Lunch was on a midden watching local wildlife, including a seal and osprey as well as the regulars - gulls, geese and eagles. As is pretty well traditional on SISKA paddles, they ended with coffees and hot chocolates at Stickleback's Restaurant. A fine trip all round!

Baking at Camp

Eating is one of the delights on a kayak camping trip, and bannock is an ideal kayak camping staple - flour, with just a few additions, which makes it compact and versatile. Lynn Beak shared the following recipe. (It refers to her Outback Oven, but much can be accomplished on a skillet.)
Beak's Bannock - Not your basic bannock.
At home, mix and pack:
  • 2 cups all-purpose flour
  • 1 cup whole wheat
  • 3 tbsp soy flour (optional)
  • 1/3 cup powdered milk
  • 1 tbsp baking powder
  • 1 ½ tsp salt
At camp, add:
  • 1 ½ cups water
  • 2 tbsp oil (vegetable or olive)
  • Up to a cup of dried apples, cranberries, blueberries, pineapple, sunflower seeds or whatever you can glean from the bush (huckleberries? salmonberries? wild strawberries or raspberries?). 
Mix and add more water if necessary. Line the oven with parchment paper; you can add a bit of oil on the paper for additional flavour and calories. Spread ingredients evenly over the paper, cover and place on stove. Bake at high until cooked, check at 25 minutes.

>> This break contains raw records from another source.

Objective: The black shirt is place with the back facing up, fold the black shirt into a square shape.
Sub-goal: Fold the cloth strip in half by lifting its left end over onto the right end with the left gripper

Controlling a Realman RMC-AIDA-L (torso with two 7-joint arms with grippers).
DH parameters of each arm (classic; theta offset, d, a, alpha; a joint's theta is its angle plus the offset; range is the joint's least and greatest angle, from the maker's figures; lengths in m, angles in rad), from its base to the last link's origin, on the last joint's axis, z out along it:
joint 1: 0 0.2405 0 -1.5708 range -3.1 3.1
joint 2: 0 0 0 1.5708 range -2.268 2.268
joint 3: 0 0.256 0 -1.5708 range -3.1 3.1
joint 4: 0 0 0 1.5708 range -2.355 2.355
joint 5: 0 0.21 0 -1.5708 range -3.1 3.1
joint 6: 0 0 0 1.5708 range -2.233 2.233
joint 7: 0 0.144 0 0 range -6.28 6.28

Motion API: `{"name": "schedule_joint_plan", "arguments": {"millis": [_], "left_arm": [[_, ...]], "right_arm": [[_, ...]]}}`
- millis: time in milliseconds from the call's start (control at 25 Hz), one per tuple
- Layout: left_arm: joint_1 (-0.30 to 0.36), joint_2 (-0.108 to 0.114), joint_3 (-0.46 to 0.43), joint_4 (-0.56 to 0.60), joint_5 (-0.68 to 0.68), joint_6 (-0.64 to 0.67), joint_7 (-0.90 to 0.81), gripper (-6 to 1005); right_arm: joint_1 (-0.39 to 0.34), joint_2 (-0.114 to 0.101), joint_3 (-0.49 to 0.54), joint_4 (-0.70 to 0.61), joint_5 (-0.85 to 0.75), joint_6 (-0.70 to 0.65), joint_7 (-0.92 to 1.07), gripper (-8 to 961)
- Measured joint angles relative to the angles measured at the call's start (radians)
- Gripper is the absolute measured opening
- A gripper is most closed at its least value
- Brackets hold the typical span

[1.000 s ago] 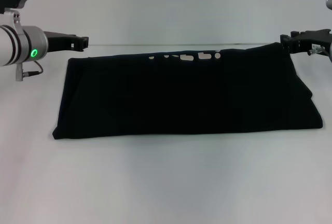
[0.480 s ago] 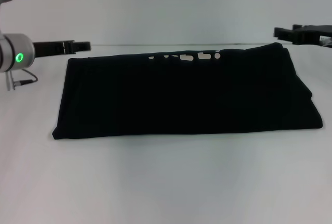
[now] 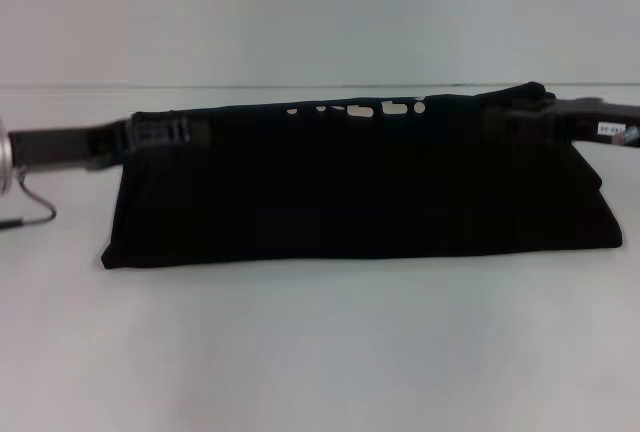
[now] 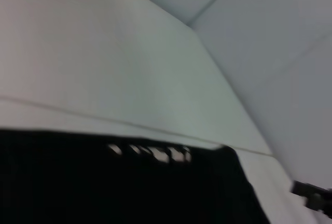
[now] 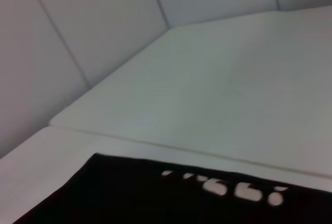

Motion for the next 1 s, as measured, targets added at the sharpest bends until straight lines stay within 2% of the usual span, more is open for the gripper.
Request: {"name": "schedule_joint_plan", "arguments": {"millis": [240, 360, 600, 640, 800, 1000], "left_arm": [[0.055, -0.006, -0.040, 0.003, 0.014, 0.127, -0.056, 952], [0.062, -0.008, -0.041, 0.005, 0.030, 0.139, -0.079, 952], [0.059, -0.008, -0.041, 0.012, 0.133, 0.147, -0.143, 952], [0.055, -0.006, -0.041, 0.012, 0.169, 0.141, -0.169, 952], [0.051, -0.003, -0.043, 0.012, 0.208, 0.117, -0.233, 952], [0.047, 0.000, -0.049, 0.010, 0.245, 0.080, -0.337, 951]], "right_arm": [[0.005, 0.008, 0.002, -0.002, 0.002, -0.052, -0.061, 705], [0.014, 0.009, -0.003, -0.004, 0.008, -0.059, -0.075, 728], [0.014, 0.029, -0.003, -0.047, 0.059, -0.066, -0.074, 930], [0.011, 0.040, -0.003, -0.067, 0.068, -0.071, -0.068, 930], [0.008, 0.051, -0.025, -0.094, 0.068, -0.077, -0.069, 928], [0.000, 0.052, -0.148, -0.142, 0.067, -0.122, -0.072, 927]]}}
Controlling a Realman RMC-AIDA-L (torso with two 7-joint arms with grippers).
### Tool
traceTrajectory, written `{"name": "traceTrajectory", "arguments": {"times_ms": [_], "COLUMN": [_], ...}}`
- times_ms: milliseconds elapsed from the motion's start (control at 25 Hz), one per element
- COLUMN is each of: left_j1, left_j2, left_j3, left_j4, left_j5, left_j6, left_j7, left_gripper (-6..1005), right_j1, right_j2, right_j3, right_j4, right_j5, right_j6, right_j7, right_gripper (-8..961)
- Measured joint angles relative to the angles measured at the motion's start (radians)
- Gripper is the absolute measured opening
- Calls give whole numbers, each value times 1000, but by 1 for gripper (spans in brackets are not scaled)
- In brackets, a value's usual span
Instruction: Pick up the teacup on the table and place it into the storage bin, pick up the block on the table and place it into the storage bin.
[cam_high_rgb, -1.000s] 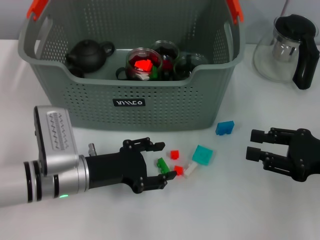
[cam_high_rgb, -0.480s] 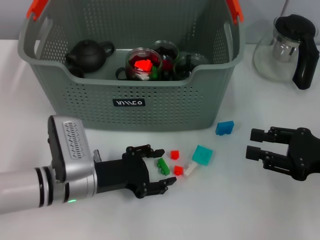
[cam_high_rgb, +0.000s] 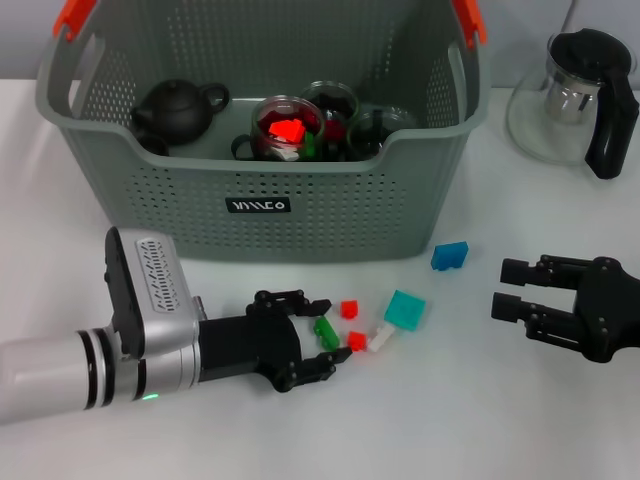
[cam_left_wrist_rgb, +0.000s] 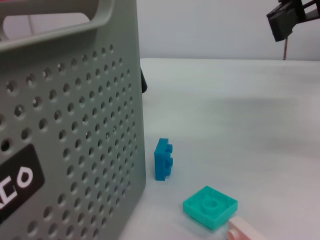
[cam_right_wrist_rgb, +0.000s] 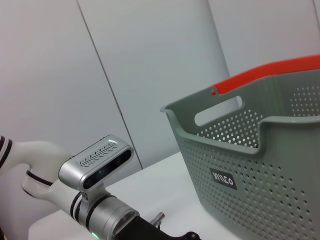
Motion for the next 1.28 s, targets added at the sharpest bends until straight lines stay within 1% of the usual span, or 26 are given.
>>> {"name": "traceTrajectory", "arguments": {"times_ms": [80, 320, 440, 600, 720, 760, 920, 1040, 1080, 1120, 1280], "left_j1": [-2, -4, 4, 41, 73, 85, 97, 85, 64, 64, 6], "left_j2": [0, 1, 6, 11, 16, 19, 39, 47, 50, 50, 61], "left_j3": [0, 0, -3, 3, 3, 1, -9, -22, -34, -34, -50], "left_j4": [0, 6, 33, 136, 226, 263, 344, 388, 408, 408, 435], "left_j5": [0, 1, 3, 15, 34, 44, 58, 51, 42, 42, -20], "left_j6": [0, 3, 54, 159, 268, 324, 496, 595, 644, 644, 714], "left_j7": [-11, -37, -71, -182, -261, -296, -388, -451, -489, -489, -574], "left_gripper": [676, 442, 429, 413, 400, 396, 397, 397, 396, 396, 396], "right_j1": [-1, -1, 0, -1, -2, -2, -1, 2, 3, 3, 4], "right_j2": [0, 0, 0, 0, 0, 0, 0, 0, 0, 0, 0], "right_j3": [0, 0, 0, 0, 0, 0, 0, 0, 0, 0, 0], "right_j4": [0, -3, -4, -5, -6, -6, -6, -3, -3, -2, -1], "right_j5": [0, 0, 0, 4, 6, 6, 6, 6, 5, 4, 3], "right_j6": [0, 0, -2, -7, -7, -8, -8, -8, -8, -8, -8], "right_j7": [0, 0, 0, 0, 0, 0, -2, -5, -6, -6, -8], "right_gripper": [534, 534, 535, 535, 535, 535, 535, 535, 535, 536, 536]}}
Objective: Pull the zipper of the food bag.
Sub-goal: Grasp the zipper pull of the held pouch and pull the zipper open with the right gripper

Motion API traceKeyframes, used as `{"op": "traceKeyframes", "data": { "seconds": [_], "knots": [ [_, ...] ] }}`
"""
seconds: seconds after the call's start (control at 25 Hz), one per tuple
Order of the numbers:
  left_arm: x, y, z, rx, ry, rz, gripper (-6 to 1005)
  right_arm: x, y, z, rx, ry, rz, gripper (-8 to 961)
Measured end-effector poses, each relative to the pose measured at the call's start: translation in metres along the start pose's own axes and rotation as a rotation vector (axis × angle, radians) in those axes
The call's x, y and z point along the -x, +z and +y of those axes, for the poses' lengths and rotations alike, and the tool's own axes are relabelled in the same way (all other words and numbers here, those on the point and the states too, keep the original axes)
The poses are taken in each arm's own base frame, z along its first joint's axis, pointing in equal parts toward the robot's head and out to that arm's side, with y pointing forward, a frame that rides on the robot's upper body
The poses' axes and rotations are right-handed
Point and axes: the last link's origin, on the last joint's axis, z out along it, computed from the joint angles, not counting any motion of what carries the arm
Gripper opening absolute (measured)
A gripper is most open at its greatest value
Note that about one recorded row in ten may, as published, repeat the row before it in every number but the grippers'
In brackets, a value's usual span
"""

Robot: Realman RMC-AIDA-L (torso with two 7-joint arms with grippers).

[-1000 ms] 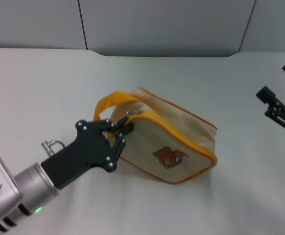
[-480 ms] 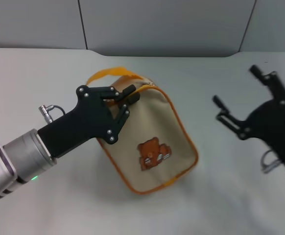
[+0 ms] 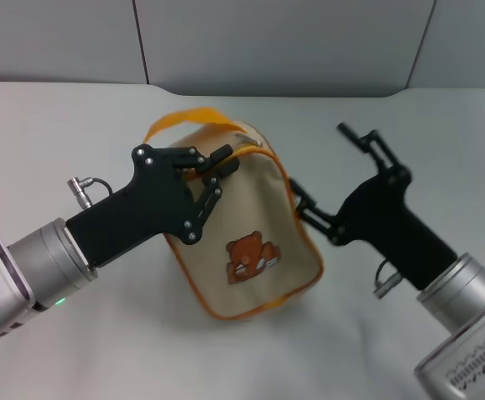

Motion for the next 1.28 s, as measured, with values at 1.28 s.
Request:
{"op": "traceKeyframes", "data": {
  "seconds": [1.28],
  "knots": [
    [0.002,0.000,0.002,0.008,0.001,-0.013,60,0.013,0.013,0.019,0.033,-0.079,-0.016,838]
  ]
}}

There's a fine pamphlet on bannock’s history and more recipes at:

Kayakable Birding

On May 7 and 15, we are planning two club paddles that will focus on birds; see Upcoming Events. In this Newsletter, we’ll again describe a couple of species that you are likely to see at this particular time of year.

Loons are fairly large, bulky waterbirds, tending to stay a bit offshore. We'll see them in their vivid summer plumage. Winter colours are dull and similar among the loon species - even serious birders have arguments about winter loon identification.

The Common Loon is probably the most familiar, with a white partial collar, black head and body and extensive checkering on the back. It will nest well inland, lending a wilderness tone to interior woodland lakes with its low, melancholy yodeling.